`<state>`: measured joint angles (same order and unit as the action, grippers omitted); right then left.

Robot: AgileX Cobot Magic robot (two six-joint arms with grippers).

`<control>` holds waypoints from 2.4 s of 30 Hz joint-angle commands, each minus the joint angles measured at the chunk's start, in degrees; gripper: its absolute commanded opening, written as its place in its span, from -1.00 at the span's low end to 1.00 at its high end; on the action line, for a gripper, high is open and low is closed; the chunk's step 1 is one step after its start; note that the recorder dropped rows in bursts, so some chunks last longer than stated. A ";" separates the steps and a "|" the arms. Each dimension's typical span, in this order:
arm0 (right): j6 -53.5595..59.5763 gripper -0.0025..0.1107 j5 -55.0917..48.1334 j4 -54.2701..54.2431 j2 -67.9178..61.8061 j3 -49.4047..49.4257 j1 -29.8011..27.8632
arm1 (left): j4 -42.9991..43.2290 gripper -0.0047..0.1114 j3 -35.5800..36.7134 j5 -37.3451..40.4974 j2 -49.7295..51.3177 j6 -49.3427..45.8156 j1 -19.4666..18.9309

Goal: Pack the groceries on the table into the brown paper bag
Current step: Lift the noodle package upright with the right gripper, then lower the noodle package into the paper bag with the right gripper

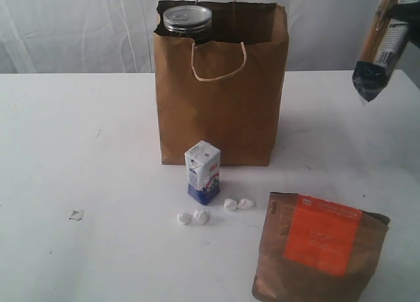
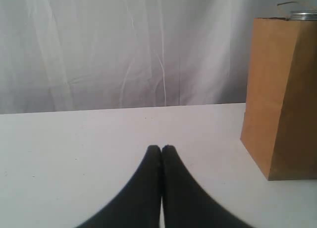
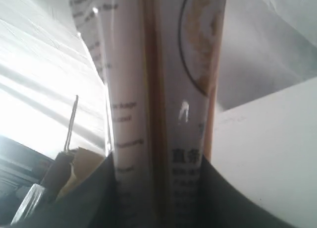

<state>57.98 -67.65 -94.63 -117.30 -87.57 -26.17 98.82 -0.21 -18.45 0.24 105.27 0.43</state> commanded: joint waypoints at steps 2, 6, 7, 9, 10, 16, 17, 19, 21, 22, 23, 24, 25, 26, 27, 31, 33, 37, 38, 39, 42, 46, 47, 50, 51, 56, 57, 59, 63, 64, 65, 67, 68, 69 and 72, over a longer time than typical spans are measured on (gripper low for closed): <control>-0.13 -0.96 -2.31 -5.31 3.74 -5.87 1.89 | 1.13 -0.92 0.21 -0.59 -0.24 -0.15 0.29; -1.71 -0.96 -2.31 -5.31 4.17 -12.66 4.58 | 1.13 -0.92 0.21 -0.59 -0.24 -0.15 0.29; -1.71 -0.96 -2.31 -5.31 4.17 -14.42 5.72 | 1.13 -0.92 0.21 -0.59 -0.24 -0.15 0.29; -1.71 -0.96 -2.31 -5.31 4.17 -17.39 7.51 | 1.13 -0.92 0.21 -0.59 -0.24 -0.15 0.29; -1.35 -0.96 -2.31 -5.31 4.17 -19.05 8.56 | 1.13 -0.92 0.21 -0.59 -0.24 -0.15 0.29; 2.24 -0.96 -2.31 -5.31 4.17 -24.67 13.90 | 1.13 -0.92 0.21 -0.59 -0.24 -0.15 0.29; 2.24 -0.96 -2.31 -5.31 4.17 -25.26 14.54 | 1.13 -0.92 0.21 -0.59 -0.24 -0.15 0.29; 2.24 -0.96 -2.31 -5.31 4.17 -26.61 16.12 | 1.13 -0.92 0.21 -0.59 -0.24 -0.15 0.29; 2.24 -0.96 -2.31 -5.31 4.17 -27.71 17.51 | 1.13 -0.92 0.21 -0.59 -0.24 -0.15 0.29; 2.24 -0.96 -2.31 -5.31 4.17 -28.17 18.15 | 1.13 -0.92 0.21 -0.59 -0.24 -0.15 0.29; 2.24 -0.96 -2.31 -5.31 4.17 -28.42 18.59 | 1.13 -0.92 0.21 -0.59 -0.24 -0.15 0.29; 2.24 -0.96 -2.31 -5.31 4.17 -28.42 19.18 | 1.13 -0.92 0.21 -0.59 -0.24 -0.15 0.29; 2.24 -0.96 -2.31 -5.31 4.17 -28.42 19.60 | 1.13 -0.92 0.21 -0.59 -0.24 -0.15 0.29; 2.24 -0.96 -2.31 -5.31 4.17 -28.42 19.94 | 1.13 -0.92 0.21 -0.59 -0.24 -0.15 0.29; 2.24 -0.96 -2.31 -5.31 3.92 -28.42 20.35 | 1.13 -0.92 0.21 -0.59 -0.24 -0.15 0.29; 2.69 -0.96 -2.31 -5.31 2.37 -28.42 21.53 | 1.13 -0.92 0.21 -0.59 -0.24 -0.15 0.29; 4.77 -0.96 -2.31 -5.31 1.45 -28.42 22.17 | 1.13 -0.92 0.21 -0.59 -0.24 -0.15 0.29; 11.24 -0.96 -2.31 -5.31 0.39 -28.42 23.37 | 1.13 -0.92 0.21 -0.59 -0.24 -0.15 0.29; 12.62 -0.96 -2.31 -5.31 0.27 -28.42 23.47 | 1.13 -0.92 0.21 -0.59 -0.24 -0.15 0.29; 13.20 -0.96 -2.31 -5.31 0.27 -28.42 23.47 | 1.13 -0.92 0.21 -0.59 -0.24 -0.15 0.29; 13.96 -0.96 -2.31 -5.31 0.27 -28.42 23.47 | 1.13 -0.92 0.21 -0.59 -0.24 -0.15 0.29; 15.11 -0.96 -2.31 -5.31 -0.08 -28.30 23.47 | 1.13 -0.92 0.21 -0.59 -0.24 -0.15 0.29; 15.13 -0.96 -2.31 -5.31 -0.22 -28.30 23.47 | 1.13 -0.92 0.21 -0.59 -0.24 -0.15 0.29; 15.38 -0.96 -2.31 -2.27 -0.22 -28.30 23.47 | 1.13 -0.92 0.21 -0.59 -0.24 -0.15 0.29; 15.38 -0.96 -2.31 -1.16 -0.22 -28.30 23.47 | 1.13 -0.92 0.21 -0.59 -0.24 -0.15 0.29; 15.59 -0.96 -2.31 3.31 -0.22 -28.30 23.47 | 1.13 -0.92 0.21 -0.59 -0.24 -0.15 0.29; 15.59 -0.96 -2.31 3.27 -0.22 -28.30 23.59 | 1.13 -0.92 0.21 -0.59 -0.24 -0.15 0.29; 15.59 -0.96 -2.31 3.27 -0.22 -28.30 23.82 | 1.13 -0.92 0.21 -0.59 -0.24 -0.15 0.29; 15.74 -0.96 -2.31 3.35 -0.22 -28.30 23.96 | 1.13 -0.92 0.21 -0.59 -0.24 -0.15 0.29; 15.73 -0.96 -2.31 3.35 -0.22 -28.30 23.96 | 1.13 -0.92 0.21 -0.59 -0.24 -0.15 0.29; 16.03 -0.96 -2.31 3.50 -0.22 -28.30 23.96 | 1.13 -0.92 0.21 -0.59 -0.24 -0.15 0.29; 16.82 -0.96 -2.31 4.24 -0.22 -28.30 23.96 | 1.13 -0.92 0.21 -0.59 -0.24 -0.15 0.29; 16.82 -0.96 -2.31 5.50 -0.22 -28.30 23.96 | 1.13 -0.92 0.21 -0.59 -0.24 -0.15 0.29; 16.82 -0.96 -2.31 7.42 -0.33 -28.30 23.96 | 1.13 -0.92 0.21 -0.59 -0.24 -0.15 0.29; 16.82 -0.96 -2.31 14.09 -0.84 -28.30 23.96 | 1.13 -0.92 0.21 -0.59 -0.24 -0.15 0.29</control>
<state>74.01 -69.76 -81.95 -118.49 -115.24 -2.21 98.82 -0.21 -18.81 0.24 105.27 0.43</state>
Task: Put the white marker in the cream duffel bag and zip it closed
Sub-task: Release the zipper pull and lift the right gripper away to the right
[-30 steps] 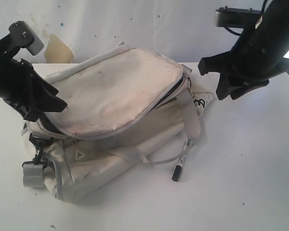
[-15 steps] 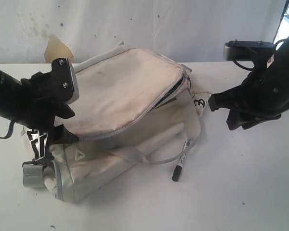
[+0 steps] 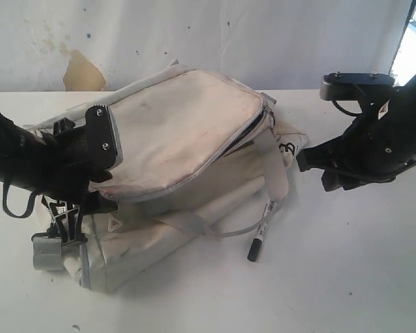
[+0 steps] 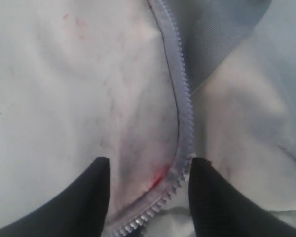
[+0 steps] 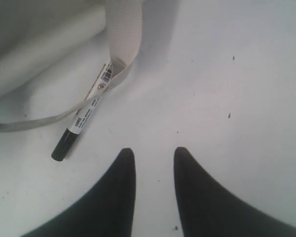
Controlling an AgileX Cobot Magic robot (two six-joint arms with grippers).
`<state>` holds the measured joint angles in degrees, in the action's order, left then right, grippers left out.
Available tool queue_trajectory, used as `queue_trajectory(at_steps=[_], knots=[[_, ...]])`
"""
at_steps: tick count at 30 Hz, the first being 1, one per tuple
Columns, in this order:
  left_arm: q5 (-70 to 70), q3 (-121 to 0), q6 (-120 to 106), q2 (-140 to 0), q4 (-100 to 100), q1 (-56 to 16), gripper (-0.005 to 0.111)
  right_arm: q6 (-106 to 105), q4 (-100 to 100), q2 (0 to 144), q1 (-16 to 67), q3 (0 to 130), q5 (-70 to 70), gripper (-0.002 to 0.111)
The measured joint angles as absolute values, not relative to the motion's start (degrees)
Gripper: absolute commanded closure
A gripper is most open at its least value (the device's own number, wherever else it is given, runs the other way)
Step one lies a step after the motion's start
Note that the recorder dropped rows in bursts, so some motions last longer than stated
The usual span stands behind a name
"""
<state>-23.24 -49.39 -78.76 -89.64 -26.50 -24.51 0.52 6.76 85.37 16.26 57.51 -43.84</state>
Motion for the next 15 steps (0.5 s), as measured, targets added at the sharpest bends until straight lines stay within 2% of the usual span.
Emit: queue_trajectory(at_steps=[6, 15], knots=[[-22.49, -49.39, -78.87, -90.04, -31.83, -24.51, 0.105, 0.52, 6.76, 85.37, 16.26, 57.51, -42.63, 0.083], [-20.99, -49.62, -74.93, -90.04, -33.11, -24.51, 0.107, 0.52, 6.76, 85.37, 16.26, 57.51, -41.72, 0.083]])
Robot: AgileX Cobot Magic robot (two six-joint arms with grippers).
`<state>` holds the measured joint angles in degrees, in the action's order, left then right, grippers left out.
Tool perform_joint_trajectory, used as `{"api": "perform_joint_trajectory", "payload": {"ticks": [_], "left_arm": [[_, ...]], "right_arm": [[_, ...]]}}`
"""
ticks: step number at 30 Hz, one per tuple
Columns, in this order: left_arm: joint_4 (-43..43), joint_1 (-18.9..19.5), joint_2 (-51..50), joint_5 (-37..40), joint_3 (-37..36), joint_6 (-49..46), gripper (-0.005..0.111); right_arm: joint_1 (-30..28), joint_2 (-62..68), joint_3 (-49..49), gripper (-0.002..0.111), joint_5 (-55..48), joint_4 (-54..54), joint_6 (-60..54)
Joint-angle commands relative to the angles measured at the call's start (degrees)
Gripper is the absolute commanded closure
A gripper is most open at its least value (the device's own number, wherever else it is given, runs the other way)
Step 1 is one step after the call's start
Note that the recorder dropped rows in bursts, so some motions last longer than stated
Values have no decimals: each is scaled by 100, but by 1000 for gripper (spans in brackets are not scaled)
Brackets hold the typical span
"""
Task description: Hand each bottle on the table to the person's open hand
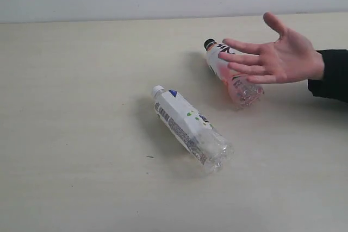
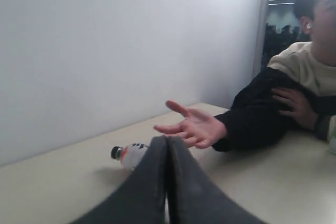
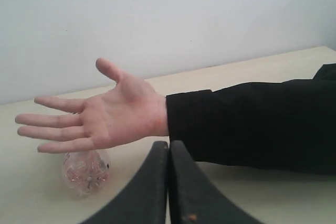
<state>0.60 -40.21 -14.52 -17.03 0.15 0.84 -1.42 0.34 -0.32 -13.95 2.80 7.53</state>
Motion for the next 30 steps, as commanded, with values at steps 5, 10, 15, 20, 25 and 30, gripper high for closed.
{"api": "perform_joint_trajectory", "payload": {"ticks": [5,10,15,20,25,30], "left_arm": [[17,31,-50,-564,217,1236,107],[451,31,-657,-782,814,1200,107],[451,31,-1581,-821,1054,1245,107],[-293,31,-1636,-1269,782,1148,107],[-1375,31,-1295,-1372,675,1933,107],[-26,31,-1446,-1891,996,1461,107]], "right_arm": [[8,-34,32,108,34,1,6],[8,-34,32,108,34,1,6],[8,-34,32,108,34,1,6],[8,-34,32,108,34,1,6],[8,-34,32,108,34,14,6],[8,-34,32,108,34,14,6]]}}
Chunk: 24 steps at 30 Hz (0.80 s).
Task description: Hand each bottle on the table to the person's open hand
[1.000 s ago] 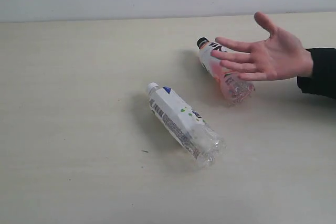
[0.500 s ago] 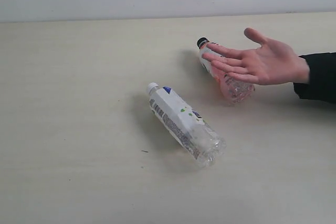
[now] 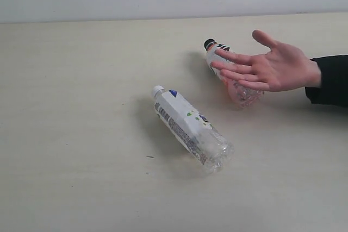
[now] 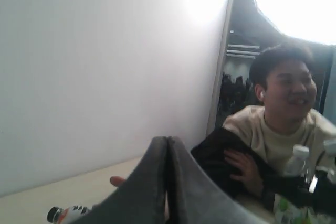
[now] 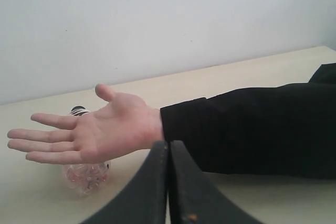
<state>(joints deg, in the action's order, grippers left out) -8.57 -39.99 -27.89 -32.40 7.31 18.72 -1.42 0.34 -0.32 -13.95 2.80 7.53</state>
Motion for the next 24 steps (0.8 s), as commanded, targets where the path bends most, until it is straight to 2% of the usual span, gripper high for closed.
{"api": "perform_joint_trajectory", "payload": {"ticks": [1,4,7,10,13,17,24], "left_arm": [[1177,10,-212,-354,417,-539,107],[1966,10,-789,-278,902,-1150,107],[2127,10,-1470,108,1472,-1627,107],[2127,10,-2183,1182,2262,-2228,107],[2103,10,-2896,2477,3349,-2560,107],[1863,10,-3772,4533,4577,-3183,107],[1582,10,-4844,6116,5671,-3158,106]], "right_arm": [[8,-34,32,108,34,14,6],[8,-34,32,108,34,14,6],[8,-34,32,108,34,3,6],[8,-34,32,108,34,3,6],[8,-34,32,108,34,3,6],[8,-34,32,108,34,3,6],[8,-34,32,108,34,3,6]]}}
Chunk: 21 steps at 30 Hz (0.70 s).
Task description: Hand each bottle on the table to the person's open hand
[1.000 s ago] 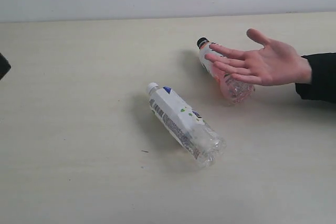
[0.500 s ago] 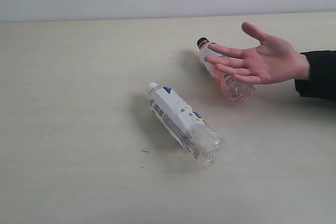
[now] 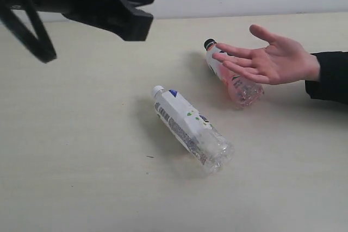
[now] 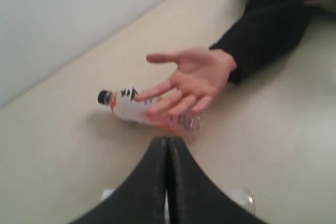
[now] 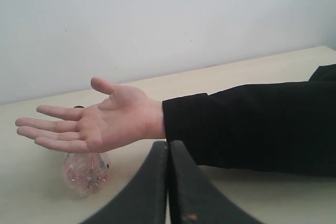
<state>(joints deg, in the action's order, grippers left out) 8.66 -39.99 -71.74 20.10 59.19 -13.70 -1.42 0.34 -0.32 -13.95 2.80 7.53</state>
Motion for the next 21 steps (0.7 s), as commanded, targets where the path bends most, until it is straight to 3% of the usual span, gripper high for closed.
{"api": "perform_joint_trajectory", "payload": {"ticks": [1,4,8,10,11,15,19,21], "left_arm": [[-194,10,-583,1071,606,83,105],[-596,10,-934,1770,969,330,95],[-2034,10,-1333,2716,1496,1952,77],[-2701,10,-1596,3078,1702,2981,60],[-2698,10,-1703,3078,1702,3127,48],[-1772,-1,-1913,2595,1702,3136,29],[-1310,-1,-2093,2370,1702,3207,26],[-1050,-1,-2162,2217,1631,3673,26]], "right_arm": [[8,-34,32,108,34,3,6],[8,-34,32,108,34,3,6],[8,-34,32,108,34,3,6],[8,-34,32,108,34,3,6],[8,-34,32,108,34,3,6],[8,-34,32,108,34,3,6],[8,-34,32,108,34,3,6],[8,-34,32,108,20,3,6]]}}
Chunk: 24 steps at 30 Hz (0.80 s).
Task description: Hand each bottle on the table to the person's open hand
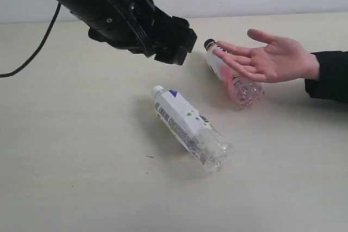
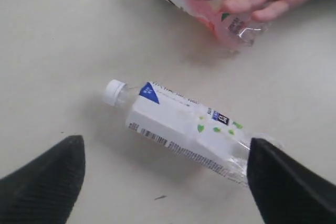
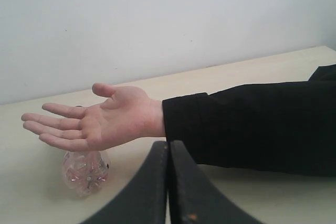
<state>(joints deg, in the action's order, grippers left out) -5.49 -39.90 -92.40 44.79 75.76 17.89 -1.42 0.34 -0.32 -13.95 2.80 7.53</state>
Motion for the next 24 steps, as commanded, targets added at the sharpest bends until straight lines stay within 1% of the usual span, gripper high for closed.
{"api": "perform_joint_trajectory", "payload": {"ticks": [1,2,3,5,7,9,10,14,16,19,21,24], "left_arm": [[549,-10,-111,-399,-161,731,26],[549,-10,-111,-514,-318,1078,26],[549,-10,-111,-728,-529,1641,26],[579,-21,-111,-1033,-802,2332,26],[613,-82,-111,-1356,-1054,3042,26],[613,-221,-111,-1638,-1248,3704,26],[613,-379,-111,-1908,-1310,3846,26],[627,-728,-111,-2329,-1319,4196,26],[616,-871,-111,-2528,-1319,4197,26],[627,-997,-111,-2516,-1319,4243,26],[669,-1094,-111,-2357,-1319,4254,26],[639,-1142,-111,-2271,-1319,4231,26]], "right_arm": [[8,-34,32,108,20,3,6],[8,-34,32,108,20,3,6],[8,-34,32,108,20,3,6],[8,-34,32,108,20,3,6],[8,-34,32,108,20,3,6],[8,-34,32,108,20,3,6],[8,-34,32,108,20,3,6],[8,-34,32,108,20,3,6],[8,-34,32,108,20,3,6],[8,-34,32,108,20,3,6],[8,-34,32,108,20,13,6],[8,-34,32,108,20,13,6]]}}
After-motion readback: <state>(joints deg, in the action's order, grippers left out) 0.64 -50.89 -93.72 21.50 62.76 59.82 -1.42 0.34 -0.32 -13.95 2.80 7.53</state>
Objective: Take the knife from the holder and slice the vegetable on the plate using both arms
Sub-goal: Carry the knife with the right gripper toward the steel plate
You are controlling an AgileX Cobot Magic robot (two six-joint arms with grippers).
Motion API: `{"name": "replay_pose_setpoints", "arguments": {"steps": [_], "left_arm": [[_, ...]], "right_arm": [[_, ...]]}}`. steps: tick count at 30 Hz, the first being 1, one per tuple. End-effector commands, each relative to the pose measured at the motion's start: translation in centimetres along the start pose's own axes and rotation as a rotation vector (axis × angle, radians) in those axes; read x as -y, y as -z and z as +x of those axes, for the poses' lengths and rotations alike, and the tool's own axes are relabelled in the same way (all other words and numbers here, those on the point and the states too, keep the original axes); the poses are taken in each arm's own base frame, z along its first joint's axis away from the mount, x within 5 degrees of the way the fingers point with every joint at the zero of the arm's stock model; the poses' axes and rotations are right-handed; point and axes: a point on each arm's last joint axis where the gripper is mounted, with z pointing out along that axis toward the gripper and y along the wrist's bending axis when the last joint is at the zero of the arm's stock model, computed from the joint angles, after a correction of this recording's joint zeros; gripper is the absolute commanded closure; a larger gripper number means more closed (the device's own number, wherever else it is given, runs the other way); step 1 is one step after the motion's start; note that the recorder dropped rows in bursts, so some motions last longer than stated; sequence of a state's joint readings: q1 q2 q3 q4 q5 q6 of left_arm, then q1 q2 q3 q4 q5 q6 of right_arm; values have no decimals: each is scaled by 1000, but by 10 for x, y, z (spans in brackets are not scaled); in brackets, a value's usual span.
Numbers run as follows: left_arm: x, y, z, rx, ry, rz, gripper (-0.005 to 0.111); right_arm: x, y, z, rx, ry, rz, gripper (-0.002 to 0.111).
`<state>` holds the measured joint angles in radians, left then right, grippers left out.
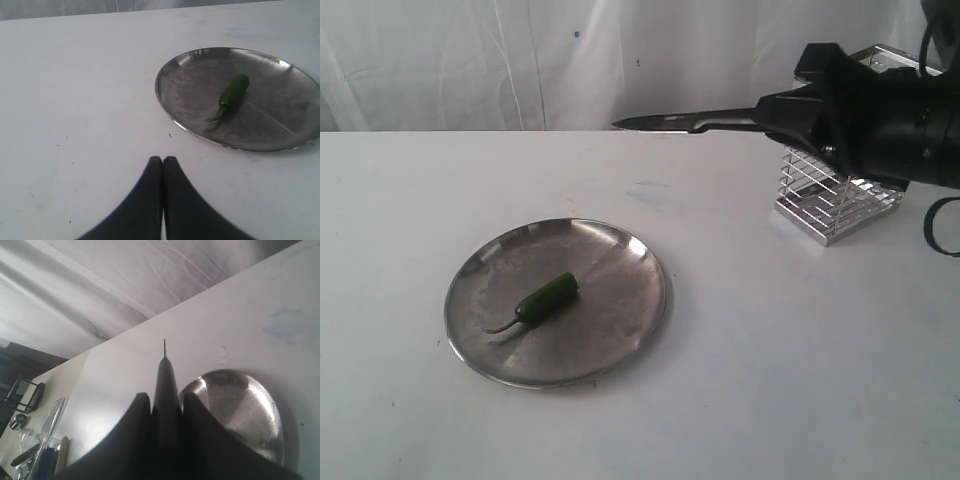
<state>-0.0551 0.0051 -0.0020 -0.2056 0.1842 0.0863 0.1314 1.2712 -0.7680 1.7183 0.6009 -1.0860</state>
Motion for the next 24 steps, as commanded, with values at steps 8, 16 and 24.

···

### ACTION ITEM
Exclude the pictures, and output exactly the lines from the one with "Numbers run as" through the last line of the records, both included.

### RESPONSE BOX
Numbers run as follows: left_arm: x, y, z, rx, ry, rz, gripper (-0.005 to 0.111); right_arm: x, y, z, rx, ry, rz, gripper (-0.002 to 0.111).
`<state>` holds the measured joint angles in radians, left then right, grippers left out.
<state>-0.0551 0.0051 -0.0020 -0.2056 0.1842 0.0863 0.1314 1.2712 -0.7680 1.7183 0.6009 -1.0860</state>
Motion for the next 24 steps, as commanded, with values at steps 8, 16 and 24.

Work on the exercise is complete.